■ **PROBLEM STATEMENT**
Tally up how many lines in the listing below contain the string "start", and give only the total.
-*-*-
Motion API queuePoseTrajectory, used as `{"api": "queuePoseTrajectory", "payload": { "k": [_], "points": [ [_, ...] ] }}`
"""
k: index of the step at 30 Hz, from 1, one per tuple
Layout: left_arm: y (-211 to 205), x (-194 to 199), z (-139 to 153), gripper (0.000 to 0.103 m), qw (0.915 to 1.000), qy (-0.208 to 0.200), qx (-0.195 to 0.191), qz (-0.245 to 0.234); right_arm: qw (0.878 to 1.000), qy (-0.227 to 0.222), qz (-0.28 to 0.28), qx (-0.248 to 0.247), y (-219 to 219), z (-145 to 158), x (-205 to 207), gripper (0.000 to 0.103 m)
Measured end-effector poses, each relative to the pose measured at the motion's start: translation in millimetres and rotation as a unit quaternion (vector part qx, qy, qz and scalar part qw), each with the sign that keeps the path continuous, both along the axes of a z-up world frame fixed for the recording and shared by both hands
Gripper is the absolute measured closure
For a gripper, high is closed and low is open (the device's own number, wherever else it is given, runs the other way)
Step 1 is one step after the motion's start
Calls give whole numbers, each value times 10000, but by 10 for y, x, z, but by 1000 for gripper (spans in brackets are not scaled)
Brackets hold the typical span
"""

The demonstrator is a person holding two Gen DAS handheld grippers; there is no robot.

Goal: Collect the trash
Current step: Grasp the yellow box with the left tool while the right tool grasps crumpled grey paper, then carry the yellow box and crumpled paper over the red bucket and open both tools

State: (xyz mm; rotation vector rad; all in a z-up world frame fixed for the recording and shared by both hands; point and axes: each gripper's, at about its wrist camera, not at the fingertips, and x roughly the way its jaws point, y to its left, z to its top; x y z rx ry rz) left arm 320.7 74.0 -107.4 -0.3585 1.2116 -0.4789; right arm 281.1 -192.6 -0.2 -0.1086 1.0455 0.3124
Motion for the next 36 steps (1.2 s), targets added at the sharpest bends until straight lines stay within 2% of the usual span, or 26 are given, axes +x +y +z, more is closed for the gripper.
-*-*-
■ **TASK RESPONSE**
2